[Collection entries]
══════════
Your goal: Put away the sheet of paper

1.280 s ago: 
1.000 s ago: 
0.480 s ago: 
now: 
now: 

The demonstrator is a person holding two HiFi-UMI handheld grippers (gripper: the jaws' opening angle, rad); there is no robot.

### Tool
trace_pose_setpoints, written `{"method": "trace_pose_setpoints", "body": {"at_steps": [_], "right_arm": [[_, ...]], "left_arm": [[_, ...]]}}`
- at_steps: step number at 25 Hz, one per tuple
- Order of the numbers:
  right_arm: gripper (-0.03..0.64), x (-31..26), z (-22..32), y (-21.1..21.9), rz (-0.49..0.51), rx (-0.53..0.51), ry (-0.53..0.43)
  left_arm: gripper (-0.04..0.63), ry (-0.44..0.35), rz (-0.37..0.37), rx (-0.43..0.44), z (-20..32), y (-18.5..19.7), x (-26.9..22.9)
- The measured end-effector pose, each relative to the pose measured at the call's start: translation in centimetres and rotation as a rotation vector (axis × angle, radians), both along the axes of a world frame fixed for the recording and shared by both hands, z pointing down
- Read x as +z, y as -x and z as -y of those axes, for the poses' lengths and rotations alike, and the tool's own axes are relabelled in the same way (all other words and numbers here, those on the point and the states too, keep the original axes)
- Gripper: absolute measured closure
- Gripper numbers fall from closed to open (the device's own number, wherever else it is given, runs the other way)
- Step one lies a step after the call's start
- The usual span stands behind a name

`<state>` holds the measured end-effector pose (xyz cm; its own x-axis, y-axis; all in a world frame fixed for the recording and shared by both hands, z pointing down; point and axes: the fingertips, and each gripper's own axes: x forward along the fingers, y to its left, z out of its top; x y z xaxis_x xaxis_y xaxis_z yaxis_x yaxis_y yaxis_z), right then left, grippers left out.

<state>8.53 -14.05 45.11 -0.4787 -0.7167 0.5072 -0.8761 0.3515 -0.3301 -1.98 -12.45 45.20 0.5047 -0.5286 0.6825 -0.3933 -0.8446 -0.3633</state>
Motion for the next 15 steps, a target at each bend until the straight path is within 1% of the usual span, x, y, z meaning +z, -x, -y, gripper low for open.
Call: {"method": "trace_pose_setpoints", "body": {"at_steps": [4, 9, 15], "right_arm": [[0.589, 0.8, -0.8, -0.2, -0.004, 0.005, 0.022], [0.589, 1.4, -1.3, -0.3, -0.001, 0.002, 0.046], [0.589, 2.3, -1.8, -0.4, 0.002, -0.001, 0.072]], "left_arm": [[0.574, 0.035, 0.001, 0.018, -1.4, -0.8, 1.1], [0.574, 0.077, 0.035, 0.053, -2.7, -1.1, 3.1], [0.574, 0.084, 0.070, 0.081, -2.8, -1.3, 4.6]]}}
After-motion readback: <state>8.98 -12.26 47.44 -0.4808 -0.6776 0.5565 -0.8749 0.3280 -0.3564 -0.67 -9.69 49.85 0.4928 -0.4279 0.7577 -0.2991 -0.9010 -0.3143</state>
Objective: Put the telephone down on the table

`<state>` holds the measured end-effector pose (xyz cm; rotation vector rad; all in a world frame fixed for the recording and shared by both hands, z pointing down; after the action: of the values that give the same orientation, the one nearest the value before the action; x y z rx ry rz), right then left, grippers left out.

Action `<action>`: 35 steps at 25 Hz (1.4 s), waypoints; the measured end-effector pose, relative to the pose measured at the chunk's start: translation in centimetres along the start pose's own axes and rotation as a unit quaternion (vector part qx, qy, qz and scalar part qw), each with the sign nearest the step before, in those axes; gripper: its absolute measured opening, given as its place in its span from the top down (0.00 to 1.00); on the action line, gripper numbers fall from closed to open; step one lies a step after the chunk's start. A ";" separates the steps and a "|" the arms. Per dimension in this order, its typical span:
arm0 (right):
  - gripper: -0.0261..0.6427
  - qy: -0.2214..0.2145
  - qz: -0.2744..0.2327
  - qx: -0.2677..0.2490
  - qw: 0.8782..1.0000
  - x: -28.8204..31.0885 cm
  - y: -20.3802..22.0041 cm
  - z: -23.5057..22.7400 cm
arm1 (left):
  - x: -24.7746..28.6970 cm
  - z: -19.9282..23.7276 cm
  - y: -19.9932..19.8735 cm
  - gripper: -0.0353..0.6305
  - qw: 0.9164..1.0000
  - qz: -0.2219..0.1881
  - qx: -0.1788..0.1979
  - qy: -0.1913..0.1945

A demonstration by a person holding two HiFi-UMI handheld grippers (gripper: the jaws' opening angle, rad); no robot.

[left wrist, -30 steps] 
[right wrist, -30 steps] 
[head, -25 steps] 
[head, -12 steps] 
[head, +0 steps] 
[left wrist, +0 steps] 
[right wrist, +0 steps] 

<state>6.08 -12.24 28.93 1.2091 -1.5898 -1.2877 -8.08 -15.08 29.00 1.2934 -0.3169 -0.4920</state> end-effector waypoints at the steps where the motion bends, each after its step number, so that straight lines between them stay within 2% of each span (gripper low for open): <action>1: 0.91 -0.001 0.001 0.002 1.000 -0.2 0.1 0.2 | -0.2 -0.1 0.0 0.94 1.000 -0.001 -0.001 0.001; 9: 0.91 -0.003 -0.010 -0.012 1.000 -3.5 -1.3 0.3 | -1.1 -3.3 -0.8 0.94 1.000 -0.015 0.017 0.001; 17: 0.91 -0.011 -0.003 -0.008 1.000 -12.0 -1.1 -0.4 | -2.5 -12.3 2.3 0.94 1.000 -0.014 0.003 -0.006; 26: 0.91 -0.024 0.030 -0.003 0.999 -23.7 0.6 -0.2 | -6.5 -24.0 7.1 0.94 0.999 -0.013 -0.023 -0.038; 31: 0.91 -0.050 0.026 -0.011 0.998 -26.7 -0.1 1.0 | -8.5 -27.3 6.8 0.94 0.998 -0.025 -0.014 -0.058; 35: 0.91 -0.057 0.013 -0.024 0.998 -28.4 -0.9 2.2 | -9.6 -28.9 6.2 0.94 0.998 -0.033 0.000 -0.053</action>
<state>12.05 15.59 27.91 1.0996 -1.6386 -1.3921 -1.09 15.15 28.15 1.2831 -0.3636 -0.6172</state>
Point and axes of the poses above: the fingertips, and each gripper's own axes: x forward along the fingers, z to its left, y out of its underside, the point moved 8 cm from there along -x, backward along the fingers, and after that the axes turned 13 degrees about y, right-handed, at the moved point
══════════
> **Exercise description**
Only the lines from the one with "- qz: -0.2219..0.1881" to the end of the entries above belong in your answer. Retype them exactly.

> **Solution**
  - qz: -0.2219..0.1881
  - qx: -0.1788..0.1979
  - qy: -0.1913..0.1945

A demonstration by a person holding two HiFi-UMI handheld grippers (gripper: the jaws' opening angle, rad); no robot.

[left wrist, -30 steps] 
[right wrist, -30 steps] 
[head, -25 steps] 
[head, -12 steps] 
[head, +0 steps] 
[left wrist, +0 steps] 
[right wrist, +0 steps] 

<state>6.08 -12.24 28.93 1.2091 -1.5898 -1.2877 -8.08 -15.08 29.00 1.2934 -0.3169 -0.4920</state> end-effector waypoints at the steps where the motion bends, each after its step number, so that straight lines between them stay within 2% of each span (gripper low for open): <action>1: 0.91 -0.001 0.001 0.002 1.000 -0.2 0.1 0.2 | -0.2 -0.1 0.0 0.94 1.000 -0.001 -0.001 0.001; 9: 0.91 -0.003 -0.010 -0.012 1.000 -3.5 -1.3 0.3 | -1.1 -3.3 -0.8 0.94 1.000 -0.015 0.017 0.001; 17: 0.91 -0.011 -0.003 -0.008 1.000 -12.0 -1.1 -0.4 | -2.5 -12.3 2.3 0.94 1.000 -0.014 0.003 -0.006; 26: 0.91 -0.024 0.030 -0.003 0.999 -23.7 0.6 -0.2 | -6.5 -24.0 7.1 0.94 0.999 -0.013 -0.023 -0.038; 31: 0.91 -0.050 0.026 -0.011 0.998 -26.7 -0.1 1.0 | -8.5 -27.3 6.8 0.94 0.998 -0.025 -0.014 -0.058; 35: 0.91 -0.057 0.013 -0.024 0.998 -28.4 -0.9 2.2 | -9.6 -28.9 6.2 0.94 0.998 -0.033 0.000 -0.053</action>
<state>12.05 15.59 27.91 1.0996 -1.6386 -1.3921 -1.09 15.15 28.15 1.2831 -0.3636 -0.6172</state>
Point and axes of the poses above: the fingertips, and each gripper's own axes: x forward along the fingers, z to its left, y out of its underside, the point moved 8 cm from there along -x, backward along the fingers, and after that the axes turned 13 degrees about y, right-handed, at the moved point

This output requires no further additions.